Elucidating variable disease severity of X-linked adrenoleukodystrophy through multiomics and metagenomics of gut microbiome

Abstract

[eng] X-linked adrenoleukodystrophy (X-ALD) is a rare and devastating neurodegenerative disorder characterized by inflammatory demyelination of the brain and/or axonal degeneration in the spinal cord. This arises from a loss-of-function mutation in the ABCD1 gene, a peroxisomal transporter protein. Consequently, very long-chain fatty acids (VLCFAs) accumulate in tissues and plasma, serving as a pathognomonic biomarker for the disease. X-ALD manifests in three main phenotypes: childhood and adult cerebral X-ALD (ccALD and cAMN, respectively) and adrenomyeloneuropathy (AMN). Notably, these phenotypes can occur within a single family, suggesting a complex interplay of genetic, environmental, and stochastic factors influencing disease expressivity. This thesis employed untargeted metabolomic analysis to identify a distinct metabolic signature within the normal-appearing white matter of X-ALD patient brains. Additionally, shotgun metagenomic analysis of fecal samples revealed bacterial adaptations indicative of environmental stress in X-ALD patients. These adaptations included an upregulation of pathways associated with redox metabolism, bacterial biofilm production, and lipopolysaccharide (LPS) modification. Furthermore, we observed perturbations in branched-chain amino acids, likely a consequence of gut microbiota dysbiosis. We quantified neuronal and glial biomarkers like neurofilament light chain (NfL), glial fibrillary acidic protein (GFAP), ubiquitin C-terminal hydrolase L1 (UCHL1), and TAU protein levels in both plasma and cerebrospinal fluid (CSF) across the different X-ALD phenotypes. Notably, NfL and GFAP exhibited significantly greater elevations in cerebral X-ALD compared to AMN patients in both fluids. Interestingly, NfL, but not GFAP, emerged as a potential predictive marker for patients at risk of conversion to the rapidly progressive cerebral form of the disease. Additionally, we observed a decrease in plasma methionine levels specifically in cerebral X-ALD patients, while levels remained unaltered in AMN patients. Importantly, methionine levels exhibited an inverse correlation with NfL levels specifically in the cerebral X-ALD cohort. Furthermore, this work confirmed the presence of two established hallmarks of X-ALD pathogenesis: mitochondrial dysfunction and inflammation. We observed

elevated levels of mitochondrial DNA (mtDNA) and GDF15, supporting these established features. The findings presented in this thesis shed light on the potential significance of altered metabolite profiles in X-ALD pathogenesis, particularly their association with mitochondrial dysfunction, impaired myelinogenesis, and neuroinflammatory processes.

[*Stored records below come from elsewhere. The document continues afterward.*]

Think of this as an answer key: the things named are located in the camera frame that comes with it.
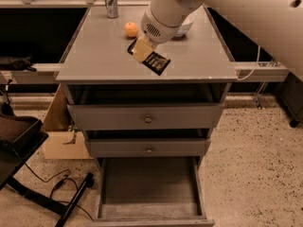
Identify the black bag on rail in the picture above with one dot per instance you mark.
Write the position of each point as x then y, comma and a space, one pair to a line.
16, 64

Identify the grey top drawer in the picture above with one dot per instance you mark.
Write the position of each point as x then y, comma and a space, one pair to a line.
146, 117

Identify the grey drawer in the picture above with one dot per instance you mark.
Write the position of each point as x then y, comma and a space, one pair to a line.
146, 117
147, 148
150, 192

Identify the black chair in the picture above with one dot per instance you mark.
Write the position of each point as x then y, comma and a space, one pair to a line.
20, 137

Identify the metal rail frame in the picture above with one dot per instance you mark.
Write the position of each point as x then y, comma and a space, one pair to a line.
47, 0

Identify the white bowl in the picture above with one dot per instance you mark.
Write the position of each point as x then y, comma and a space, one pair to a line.
185, 27

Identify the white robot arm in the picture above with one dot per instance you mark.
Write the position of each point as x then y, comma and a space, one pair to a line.
275, 25

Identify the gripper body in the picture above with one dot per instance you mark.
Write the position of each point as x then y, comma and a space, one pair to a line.
156, 32

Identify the silver drink can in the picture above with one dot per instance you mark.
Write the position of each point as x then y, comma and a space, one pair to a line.
111, 7

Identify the cardboard box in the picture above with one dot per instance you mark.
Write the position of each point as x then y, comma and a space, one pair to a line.
64, 142

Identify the orange fruit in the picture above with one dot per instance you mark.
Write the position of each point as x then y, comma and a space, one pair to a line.
131, 29

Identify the grey middle drawer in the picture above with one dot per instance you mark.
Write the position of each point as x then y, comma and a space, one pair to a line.
147, 148

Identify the grey bottom drawer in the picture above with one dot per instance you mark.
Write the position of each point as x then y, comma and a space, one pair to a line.
150, 192

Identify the grey drawer cabinet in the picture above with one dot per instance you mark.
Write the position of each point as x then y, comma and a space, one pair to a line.
145, 92

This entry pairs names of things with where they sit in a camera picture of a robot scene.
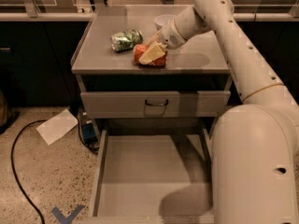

We highlight the importance of plasma methionine as a readily accessible and measurable biomarker, especially in the context of cerebral inflammatory X-ALD. Additionally, this work proposes a novel hypothesis suggesting that gut microbiota dysbiosis may contribute to some of the metabolic alterations observed in X-ALD patients. Our human studies identified several disrupted homeostatic pathways, some of which may hold promise as potential therapeutic targets. This suggests the possibility of a multi-targeted therapeutic approach for X-ALD. Such an approach could combine medications to normalize amino acid levels, mitigate gut microbiota alterations, and potentially reduce intestinal inflammation, leading to synergistic and disease-modifying effects. Moreover, the assessment of plasma methionine levels holds significant promise as a valuable metric for monitoring disease activity and progression in clinical trials aimed at addressing demyelination in cerebral X-ALD patients.